One reason for UKIP’s success is that the party has a particular appeal to older people – who are more likely to turn up at the polling station than younger voters. Thus, on the face of it, this is one more reason why the Conservative Party should pay particular attention to the grey vote.
But here’s the thing. While older people are more likely to vote at elections, they’re also more likely to die between elections. A party that fails to appeal to younger people is itself doomed to die out.
Of course, as the years go by, younger people become older people – and there’s a complacent assumption that as they do so they’ll become more conservative too. But will they? It isn’t the mere passage of time that changes a person’s political outlook, but the taking-up of opportunities and the taking-on of responsibilities.
That’s why we should be deeply concerned that for the generation that came of age around the year 2000 – the so-called ‘millennials’ or ‘generation Y’ – opportunities are hard to find and responsibilities are being delayed.
Writing from a US perspective, Derek Thompson sets out the situation in a piece for the Atlantic:
- “Generation Y is the most educated in American history, but its education came at a price. Average debt for graduates of public universities doubled between 1996 and 2006. Students chose to take it on because they expected to find a job that paid it off; instead, they found themselves stranded in the worst economy in 80 years. Young people who skipped college altogether have faced something worse: depressed wages in a global economy that finds it easier than ever to replace jobs with technology or to move them overseas.
- “Finding a good job as a young adult has always been a game of chance. But more and more, the rules have changed: Heads, you lose; tails, you're disqualified. The unemployment rate for young people scraped 18 percent in 2010, and in the past five years, real wages have fallen for millennials – and only for millennials.”
Saddled with student debt and facing poor prospects, millennials have responded by practicing a kind of personal austerity:
- “...Americans ages 21-34 bought only 27 percent of the new vehicles sold in the United States in 2010, compared with 38 percent in 1985; from 2008 to '11, only half as many young Americans as a decade earlier acquired their first mortgage. Having been rejected by the economy, millennials are in turn rejecting cars and houses – the pillars of the modern consumer economy.”

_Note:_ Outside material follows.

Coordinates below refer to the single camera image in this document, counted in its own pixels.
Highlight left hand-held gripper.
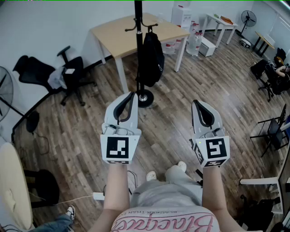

This isn’t just about consumerism, but family life too:
- “More than one in five Americans ages 18-34 told Pew Research Center pollsters last year that they've postponed having a baby "because of the bad economy." The same proportion said they were holding off marriage until the economy recovered.”
In fact, rather than progressing to the next stage of life, many young adults seem to be going backwards:
- “More than a third of 25- to 29-year-olds had moved back in with their parents. Millennials have been scorned as perma-children, forever postponing adulthood, or labeled with that most un-American of character flaws: helplessness.”
It’s all very easy to be scornful of these “perma-children”, but after the wages of the young have been taxed to pay the unfunded pensions and benefits of the retired, taxed again to service public sector debt their parents voted for and further reduced by student loan repayments their parents never had to make, that doesn’t leave much over for a deposit on some monstrously over-priced one-bedroom flat.
Moreover, the very policies that might give young people a fighting chance – such as building more houses, means-testing pensioner benefits to reduce the deficit and transferring resources from healthcare to education – would be politically impossible. Even if the Conservative Party were brave enough to act in the long-term interests of the country, UKIP would swoop in to feast on the immediate anger of older voters.
Thus millions of younger people will be left to fester in resentment and dependency – and which party do you think will benefit most from that?